● EXTRACTED MATERIAL
|---|

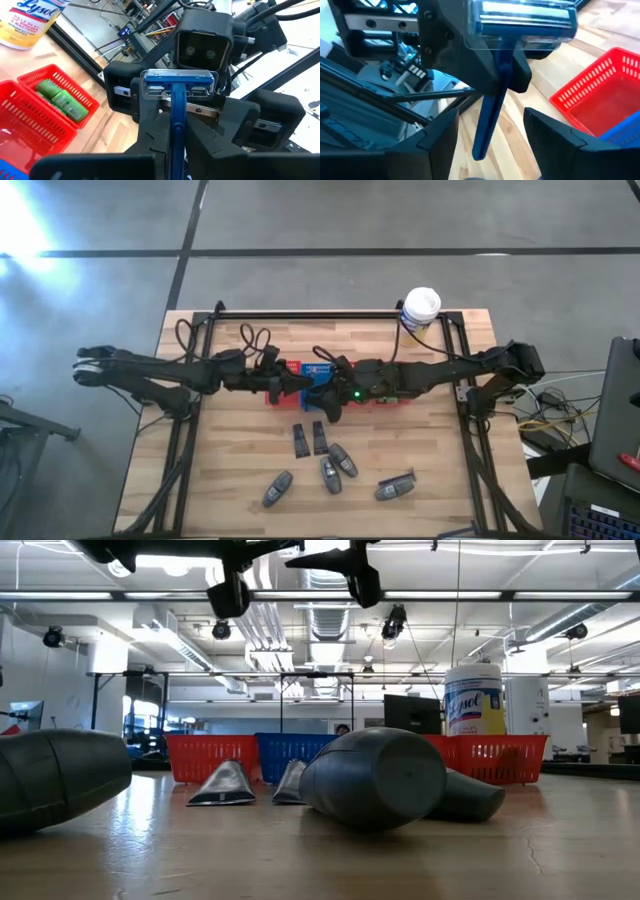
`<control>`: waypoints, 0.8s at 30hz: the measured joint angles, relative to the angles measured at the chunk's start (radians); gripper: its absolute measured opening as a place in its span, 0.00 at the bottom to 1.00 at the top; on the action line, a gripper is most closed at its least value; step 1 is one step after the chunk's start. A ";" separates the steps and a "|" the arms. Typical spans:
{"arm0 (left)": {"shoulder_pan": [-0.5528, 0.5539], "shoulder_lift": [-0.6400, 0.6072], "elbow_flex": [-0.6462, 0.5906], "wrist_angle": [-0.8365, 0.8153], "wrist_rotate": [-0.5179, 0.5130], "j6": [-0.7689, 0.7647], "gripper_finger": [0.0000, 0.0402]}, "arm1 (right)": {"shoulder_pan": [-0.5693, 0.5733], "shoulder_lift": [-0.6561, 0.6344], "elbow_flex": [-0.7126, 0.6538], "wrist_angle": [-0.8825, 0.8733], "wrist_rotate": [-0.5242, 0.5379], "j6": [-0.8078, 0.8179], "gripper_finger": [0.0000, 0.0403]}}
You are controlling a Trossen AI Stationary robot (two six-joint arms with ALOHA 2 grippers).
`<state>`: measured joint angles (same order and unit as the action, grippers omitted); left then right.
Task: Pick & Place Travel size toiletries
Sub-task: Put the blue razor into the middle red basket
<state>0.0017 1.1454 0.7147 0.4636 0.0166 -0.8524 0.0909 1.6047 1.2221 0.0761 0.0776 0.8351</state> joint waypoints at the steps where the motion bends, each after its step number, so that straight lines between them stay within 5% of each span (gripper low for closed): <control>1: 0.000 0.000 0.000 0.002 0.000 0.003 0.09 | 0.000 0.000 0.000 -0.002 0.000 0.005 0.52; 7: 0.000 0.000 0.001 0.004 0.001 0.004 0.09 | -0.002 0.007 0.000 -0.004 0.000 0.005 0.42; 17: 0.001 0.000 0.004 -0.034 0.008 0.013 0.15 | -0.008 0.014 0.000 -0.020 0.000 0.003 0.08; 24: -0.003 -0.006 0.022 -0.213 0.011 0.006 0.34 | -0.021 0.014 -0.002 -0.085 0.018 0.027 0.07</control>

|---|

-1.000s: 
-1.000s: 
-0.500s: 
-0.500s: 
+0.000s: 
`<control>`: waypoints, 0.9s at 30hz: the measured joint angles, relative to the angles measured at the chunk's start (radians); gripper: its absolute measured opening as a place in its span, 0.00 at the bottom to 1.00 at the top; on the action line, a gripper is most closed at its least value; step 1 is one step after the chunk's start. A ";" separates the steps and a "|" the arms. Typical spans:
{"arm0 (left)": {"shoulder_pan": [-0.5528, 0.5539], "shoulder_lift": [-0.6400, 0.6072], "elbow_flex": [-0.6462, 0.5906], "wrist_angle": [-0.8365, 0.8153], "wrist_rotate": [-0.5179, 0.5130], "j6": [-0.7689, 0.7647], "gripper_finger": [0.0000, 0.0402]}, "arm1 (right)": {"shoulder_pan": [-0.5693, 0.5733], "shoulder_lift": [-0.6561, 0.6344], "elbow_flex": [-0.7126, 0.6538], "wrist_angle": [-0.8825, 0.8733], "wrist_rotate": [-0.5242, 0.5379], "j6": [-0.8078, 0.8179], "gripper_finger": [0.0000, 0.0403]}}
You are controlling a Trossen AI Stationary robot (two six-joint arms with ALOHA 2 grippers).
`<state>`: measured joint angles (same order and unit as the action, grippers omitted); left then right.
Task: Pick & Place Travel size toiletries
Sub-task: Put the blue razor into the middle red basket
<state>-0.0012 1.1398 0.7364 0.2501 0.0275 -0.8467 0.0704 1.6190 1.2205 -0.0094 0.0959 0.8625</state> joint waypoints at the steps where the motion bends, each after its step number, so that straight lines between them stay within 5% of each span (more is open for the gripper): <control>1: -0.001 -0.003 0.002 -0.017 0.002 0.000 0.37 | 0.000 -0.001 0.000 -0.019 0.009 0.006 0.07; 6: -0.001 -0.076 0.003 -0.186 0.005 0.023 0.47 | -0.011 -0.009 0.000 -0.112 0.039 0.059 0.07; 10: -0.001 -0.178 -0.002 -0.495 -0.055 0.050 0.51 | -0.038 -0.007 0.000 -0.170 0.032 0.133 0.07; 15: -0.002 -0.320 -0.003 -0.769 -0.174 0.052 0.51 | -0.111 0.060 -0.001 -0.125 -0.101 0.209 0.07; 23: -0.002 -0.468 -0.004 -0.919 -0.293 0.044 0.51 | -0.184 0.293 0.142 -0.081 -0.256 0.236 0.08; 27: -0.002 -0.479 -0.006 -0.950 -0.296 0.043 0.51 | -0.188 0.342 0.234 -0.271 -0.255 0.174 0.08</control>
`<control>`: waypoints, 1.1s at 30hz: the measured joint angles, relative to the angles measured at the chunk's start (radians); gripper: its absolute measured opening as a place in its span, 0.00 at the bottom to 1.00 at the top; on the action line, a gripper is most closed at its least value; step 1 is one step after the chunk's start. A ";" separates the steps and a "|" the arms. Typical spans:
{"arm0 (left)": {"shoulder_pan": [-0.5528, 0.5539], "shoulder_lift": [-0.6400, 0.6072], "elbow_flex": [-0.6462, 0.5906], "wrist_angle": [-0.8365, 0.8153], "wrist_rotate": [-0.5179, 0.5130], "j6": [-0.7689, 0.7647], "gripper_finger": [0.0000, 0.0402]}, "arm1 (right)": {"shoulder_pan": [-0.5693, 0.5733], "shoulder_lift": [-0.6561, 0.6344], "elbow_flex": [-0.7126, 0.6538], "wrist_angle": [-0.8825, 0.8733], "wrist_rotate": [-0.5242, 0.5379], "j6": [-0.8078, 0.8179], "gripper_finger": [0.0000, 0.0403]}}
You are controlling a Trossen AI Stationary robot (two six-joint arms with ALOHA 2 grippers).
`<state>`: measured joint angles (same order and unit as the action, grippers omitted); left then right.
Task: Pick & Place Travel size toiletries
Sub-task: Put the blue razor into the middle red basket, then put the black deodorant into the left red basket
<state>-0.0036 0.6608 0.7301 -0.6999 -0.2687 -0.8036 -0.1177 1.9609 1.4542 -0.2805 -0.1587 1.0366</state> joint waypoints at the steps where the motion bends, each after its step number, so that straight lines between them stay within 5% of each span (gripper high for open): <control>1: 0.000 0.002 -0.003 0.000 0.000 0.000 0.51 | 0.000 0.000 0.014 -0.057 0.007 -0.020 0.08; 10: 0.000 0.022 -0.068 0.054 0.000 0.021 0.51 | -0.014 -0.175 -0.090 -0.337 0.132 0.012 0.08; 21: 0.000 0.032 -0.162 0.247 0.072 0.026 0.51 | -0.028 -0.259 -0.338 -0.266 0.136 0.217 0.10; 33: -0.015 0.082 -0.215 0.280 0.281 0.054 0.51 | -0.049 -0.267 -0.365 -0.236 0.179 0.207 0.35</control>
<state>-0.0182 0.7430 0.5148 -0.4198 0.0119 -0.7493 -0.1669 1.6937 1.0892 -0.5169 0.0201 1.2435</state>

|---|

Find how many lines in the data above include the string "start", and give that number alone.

3